Stored dataset items
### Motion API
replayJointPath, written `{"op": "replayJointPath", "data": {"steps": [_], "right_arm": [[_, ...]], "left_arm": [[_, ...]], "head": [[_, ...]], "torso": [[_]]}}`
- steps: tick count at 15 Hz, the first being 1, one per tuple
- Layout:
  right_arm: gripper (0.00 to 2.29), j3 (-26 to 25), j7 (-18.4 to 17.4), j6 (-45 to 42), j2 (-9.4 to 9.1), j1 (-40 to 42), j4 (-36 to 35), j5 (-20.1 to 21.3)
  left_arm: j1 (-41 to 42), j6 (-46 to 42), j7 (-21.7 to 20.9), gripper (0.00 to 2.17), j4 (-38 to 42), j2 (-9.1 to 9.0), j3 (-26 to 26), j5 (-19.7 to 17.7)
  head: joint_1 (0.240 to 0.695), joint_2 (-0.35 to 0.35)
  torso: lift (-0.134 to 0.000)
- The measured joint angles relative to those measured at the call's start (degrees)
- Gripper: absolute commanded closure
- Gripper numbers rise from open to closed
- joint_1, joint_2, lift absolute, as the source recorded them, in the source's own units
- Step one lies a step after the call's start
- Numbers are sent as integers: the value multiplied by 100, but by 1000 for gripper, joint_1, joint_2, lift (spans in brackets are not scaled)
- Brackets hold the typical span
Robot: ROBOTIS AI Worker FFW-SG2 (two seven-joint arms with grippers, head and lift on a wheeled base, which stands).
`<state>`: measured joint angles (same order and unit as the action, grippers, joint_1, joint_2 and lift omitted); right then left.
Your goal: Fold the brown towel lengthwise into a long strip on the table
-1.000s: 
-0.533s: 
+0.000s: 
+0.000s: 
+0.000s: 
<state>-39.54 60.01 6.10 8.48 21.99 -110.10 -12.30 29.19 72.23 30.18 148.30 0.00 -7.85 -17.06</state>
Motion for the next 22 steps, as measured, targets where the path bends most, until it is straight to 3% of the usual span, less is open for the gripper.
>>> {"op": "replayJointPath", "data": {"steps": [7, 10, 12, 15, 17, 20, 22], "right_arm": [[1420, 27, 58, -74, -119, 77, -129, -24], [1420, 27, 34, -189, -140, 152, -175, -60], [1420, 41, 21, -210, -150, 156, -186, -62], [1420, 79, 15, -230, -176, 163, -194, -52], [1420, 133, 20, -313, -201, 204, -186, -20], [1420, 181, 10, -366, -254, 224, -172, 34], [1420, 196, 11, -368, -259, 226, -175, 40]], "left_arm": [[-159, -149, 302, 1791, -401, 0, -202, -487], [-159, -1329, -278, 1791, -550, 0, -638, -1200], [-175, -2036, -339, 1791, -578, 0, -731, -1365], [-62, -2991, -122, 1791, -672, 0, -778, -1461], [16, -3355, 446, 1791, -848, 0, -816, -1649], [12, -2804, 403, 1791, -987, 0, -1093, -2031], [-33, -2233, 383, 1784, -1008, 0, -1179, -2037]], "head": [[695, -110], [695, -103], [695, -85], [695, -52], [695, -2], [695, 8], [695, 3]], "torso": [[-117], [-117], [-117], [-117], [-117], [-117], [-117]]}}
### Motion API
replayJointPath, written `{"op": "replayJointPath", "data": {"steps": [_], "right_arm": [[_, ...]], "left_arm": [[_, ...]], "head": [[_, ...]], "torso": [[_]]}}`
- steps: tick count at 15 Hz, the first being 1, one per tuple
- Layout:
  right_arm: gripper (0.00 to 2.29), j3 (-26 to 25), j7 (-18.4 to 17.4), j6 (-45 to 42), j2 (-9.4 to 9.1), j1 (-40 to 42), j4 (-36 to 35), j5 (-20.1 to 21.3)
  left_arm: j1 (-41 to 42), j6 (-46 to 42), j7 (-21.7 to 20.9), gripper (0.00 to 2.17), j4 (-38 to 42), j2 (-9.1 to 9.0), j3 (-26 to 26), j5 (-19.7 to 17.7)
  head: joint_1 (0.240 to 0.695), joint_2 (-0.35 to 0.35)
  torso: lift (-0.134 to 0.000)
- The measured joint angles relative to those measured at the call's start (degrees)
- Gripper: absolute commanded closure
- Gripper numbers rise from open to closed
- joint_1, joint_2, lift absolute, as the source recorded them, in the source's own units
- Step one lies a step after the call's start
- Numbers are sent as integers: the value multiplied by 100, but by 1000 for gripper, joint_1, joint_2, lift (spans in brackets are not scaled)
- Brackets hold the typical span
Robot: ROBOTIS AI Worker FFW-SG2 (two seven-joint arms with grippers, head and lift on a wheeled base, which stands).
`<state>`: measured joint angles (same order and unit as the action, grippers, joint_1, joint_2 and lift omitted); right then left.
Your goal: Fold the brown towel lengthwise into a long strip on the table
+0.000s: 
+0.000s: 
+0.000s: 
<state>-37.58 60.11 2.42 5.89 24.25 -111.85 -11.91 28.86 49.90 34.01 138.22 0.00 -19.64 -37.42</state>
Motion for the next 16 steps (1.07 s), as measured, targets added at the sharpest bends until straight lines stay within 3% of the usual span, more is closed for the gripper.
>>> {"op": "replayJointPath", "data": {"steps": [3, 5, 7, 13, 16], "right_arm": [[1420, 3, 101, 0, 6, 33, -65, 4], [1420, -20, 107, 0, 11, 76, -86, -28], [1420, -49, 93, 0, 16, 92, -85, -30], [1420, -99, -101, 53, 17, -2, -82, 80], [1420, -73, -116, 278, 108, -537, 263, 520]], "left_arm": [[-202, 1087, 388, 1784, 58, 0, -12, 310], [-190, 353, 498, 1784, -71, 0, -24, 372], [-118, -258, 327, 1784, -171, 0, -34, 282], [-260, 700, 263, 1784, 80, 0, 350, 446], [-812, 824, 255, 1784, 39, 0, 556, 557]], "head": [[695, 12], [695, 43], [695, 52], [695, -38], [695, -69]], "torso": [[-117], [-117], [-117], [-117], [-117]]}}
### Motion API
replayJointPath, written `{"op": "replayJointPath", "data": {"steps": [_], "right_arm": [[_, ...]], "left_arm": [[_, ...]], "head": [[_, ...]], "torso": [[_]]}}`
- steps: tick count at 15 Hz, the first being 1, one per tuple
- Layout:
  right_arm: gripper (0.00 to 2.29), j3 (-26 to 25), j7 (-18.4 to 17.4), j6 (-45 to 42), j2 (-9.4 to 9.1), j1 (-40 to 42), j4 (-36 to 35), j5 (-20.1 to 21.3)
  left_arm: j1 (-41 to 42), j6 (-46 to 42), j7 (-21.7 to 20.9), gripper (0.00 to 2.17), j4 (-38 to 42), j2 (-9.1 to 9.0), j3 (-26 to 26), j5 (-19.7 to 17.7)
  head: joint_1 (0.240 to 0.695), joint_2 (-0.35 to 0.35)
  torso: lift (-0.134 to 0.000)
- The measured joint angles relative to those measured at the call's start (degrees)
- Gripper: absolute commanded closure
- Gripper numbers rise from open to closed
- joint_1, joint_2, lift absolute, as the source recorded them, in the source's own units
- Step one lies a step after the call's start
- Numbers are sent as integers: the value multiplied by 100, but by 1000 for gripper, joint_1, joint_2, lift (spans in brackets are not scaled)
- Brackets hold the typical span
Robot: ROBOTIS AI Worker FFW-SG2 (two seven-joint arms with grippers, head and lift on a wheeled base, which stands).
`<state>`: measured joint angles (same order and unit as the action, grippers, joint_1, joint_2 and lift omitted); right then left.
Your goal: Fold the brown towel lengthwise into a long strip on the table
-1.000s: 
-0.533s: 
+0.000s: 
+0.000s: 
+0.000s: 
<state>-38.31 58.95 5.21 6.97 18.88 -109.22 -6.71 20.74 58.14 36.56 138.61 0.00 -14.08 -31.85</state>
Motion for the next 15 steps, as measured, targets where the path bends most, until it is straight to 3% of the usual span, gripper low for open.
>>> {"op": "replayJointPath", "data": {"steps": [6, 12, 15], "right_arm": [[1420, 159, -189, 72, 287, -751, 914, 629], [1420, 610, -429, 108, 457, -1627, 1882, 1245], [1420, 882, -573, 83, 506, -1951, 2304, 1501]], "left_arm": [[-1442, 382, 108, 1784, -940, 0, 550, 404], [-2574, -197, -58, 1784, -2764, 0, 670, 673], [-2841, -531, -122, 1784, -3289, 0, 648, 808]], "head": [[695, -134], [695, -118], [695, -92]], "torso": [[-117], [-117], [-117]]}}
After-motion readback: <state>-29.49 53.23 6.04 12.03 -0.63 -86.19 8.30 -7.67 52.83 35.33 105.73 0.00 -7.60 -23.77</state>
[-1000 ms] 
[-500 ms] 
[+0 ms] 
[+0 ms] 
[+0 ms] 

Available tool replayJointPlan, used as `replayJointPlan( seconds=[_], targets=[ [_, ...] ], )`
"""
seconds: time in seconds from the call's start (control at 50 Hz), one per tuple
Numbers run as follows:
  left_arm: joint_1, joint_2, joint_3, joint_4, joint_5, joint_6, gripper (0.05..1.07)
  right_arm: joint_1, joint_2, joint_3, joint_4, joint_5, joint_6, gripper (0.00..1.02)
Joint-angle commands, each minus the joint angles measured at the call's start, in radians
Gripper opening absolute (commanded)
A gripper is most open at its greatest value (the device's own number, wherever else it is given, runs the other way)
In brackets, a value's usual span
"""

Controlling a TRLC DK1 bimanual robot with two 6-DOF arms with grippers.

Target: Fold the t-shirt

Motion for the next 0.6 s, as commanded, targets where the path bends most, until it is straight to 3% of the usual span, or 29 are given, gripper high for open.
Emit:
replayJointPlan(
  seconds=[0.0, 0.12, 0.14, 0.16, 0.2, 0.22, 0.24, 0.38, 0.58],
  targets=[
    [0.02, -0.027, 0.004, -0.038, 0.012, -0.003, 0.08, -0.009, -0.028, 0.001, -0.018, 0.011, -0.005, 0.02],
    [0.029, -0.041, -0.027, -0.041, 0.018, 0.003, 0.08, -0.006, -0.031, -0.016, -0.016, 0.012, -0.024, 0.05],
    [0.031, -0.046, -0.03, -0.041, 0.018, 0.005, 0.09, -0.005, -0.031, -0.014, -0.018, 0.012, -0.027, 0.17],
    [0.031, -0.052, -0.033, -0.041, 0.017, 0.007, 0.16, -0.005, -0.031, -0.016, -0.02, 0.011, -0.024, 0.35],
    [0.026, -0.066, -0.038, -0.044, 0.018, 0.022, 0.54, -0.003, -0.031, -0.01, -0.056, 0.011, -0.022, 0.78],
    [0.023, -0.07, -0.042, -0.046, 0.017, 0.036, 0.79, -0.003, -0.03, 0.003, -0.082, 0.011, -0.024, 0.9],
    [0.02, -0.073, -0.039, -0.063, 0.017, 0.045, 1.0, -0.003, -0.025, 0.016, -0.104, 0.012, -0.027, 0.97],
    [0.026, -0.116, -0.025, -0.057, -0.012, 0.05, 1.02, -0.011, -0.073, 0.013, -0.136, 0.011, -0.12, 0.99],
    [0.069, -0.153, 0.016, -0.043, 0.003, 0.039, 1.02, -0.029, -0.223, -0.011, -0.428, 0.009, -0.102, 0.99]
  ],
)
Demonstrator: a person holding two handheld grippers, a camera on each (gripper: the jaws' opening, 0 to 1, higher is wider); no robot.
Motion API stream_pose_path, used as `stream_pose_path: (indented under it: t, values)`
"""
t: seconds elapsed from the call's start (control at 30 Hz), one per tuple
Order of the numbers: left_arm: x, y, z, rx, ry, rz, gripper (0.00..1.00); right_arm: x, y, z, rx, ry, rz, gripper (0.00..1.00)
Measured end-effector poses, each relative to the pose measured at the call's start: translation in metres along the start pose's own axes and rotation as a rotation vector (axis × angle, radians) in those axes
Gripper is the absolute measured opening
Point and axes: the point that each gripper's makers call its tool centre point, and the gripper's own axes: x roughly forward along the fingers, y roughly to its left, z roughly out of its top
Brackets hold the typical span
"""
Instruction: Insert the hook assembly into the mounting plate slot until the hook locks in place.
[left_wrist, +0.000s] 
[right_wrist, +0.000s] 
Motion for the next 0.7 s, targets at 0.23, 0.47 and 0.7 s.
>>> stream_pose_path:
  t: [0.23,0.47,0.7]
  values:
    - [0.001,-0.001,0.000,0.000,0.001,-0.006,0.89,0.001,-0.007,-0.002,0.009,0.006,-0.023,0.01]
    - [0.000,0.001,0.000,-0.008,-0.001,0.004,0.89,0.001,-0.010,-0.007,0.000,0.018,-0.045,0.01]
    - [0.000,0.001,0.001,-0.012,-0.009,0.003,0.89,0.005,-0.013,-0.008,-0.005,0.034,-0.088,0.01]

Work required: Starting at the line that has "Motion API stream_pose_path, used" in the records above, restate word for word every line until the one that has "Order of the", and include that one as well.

Reply:
Motion API stream_pose_path, used as `stream_pose_path: (indented under it: t, values)`
"""
t: seconds elapsed from the call's start (control at 30 Hz), one per tuple
Order of the numbers: left_arm: x, y, z, rx, ry, rz, gripper (0.00..1.00); right_arm: x, y, z, rx, ry, rz, gripper (0.00..1.00)

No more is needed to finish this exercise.